## About this task:
A single stretch of the material below is to be transcribed exactly, starting at the line with "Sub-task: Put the" and ending after the line with "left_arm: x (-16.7".

## Data block:

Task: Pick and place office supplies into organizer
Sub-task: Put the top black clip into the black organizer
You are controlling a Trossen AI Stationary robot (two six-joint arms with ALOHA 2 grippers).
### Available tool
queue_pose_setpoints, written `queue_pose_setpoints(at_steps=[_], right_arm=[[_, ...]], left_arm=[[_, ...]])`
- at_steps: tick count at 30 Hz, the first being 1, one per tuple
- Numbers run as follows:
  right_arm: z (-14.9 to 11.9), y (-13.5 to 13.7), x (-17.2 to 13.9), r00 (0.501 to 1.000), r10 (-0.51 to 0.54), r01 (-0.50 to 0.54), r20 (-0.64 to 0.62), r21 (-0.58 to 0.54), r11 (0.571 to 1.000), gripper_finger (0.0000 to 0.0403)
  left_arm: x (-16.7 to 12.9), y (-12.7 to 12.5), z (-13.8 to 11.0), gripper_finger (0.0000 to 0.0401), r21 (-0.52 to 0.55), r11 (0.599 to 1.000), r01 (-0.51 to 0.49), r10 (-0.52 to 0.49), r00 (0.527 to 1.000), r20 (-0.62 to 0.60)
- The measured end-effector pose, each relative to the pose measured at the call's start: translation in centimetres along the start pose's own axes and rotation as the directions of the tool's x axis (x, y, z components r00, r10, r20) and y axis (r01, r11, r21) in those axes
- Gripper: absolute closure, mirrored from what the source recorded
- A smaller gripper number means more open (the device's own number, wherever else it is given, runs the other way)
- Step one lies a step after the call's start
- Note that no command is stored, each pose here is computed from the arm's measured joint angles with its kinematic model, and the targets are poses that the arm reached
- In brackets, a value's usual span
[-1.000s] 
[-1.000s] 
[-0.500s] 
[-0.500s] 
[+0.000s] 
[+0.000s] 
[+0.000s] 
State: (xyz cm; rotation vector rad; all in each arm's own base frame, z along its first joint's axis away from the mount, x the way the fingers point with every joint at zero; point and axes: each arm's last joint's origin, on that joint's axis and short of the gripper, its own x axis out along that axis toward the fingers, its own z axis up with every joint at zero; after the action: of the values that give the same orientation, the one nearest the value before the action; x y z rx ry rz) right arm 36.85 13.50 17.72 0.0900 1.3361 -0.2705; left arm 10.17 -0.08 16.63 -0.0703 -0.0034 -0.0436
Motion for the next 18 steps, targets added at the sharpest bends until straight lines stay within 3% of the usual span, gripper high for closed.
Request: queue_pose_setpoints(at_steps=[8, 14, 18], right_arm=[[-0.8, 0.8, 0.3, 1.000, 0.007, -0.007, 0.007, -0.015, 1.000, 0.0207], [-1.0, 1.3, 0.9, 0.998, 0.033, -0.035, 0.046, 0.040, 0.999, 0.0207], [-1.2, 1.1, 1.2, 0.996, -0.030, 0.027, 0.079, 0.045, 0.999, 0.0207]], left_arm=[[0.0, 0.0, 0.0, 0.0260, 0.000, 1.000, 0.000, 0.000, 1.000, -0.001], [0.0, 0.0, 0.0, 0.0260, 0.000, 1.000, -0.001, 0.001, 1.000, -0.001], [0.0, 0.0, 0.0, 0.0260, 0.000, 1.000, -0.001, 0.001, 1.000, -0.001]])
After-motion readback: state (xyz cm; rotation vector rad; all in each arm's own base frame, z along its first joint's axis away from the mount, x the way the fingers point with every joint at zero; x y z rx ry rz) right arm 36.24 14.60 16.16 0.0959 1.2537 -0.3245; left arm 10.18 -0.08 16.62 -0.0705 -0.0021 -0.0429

## Solution:
Sub-task: Put the top black clip into the black organizer
You are controlling a Trossen AI Stationary robot (two six-joint arms with ALOHA 2 grippers).
### Available tool
queue_pose_setpoints, written `queue_pose_setpoints(at_steps=[_], right_arm=[[_, ...]], left_arm=[[_, ...]])`
- at_steps: tick count at 30 Hz, the first being 1, one per tuple
- Numbers run as follows:
  right_arm: z (-14.9 to 11.9), y (-13.5 to 13.7), x (-17.2 to 13.9), r00 (0.501 to 1.000), r10 (-0.51 to 0.54), r01 (-0.50 to 0.54), r20 (-0.64 to 0.62), r21 (-0.58 to 0.54), r11 (0.571 to 1.000), gripper_finger (0.0000 to 0.0403)
  left_arm: x (-16.7 to 12.9), y (-12.7 to 12.5), z (-13.8 to 11.0), gripper_finger (0.0000 to 0.0401), r21 (-0.52 to 0.55), r11 (0.599 to 1.000), r01 (-0.51 to 0.49), r10 (-0.52 to 0.49), r00 (0.527 to 1.000), r20 (-0.62 to 0.60)

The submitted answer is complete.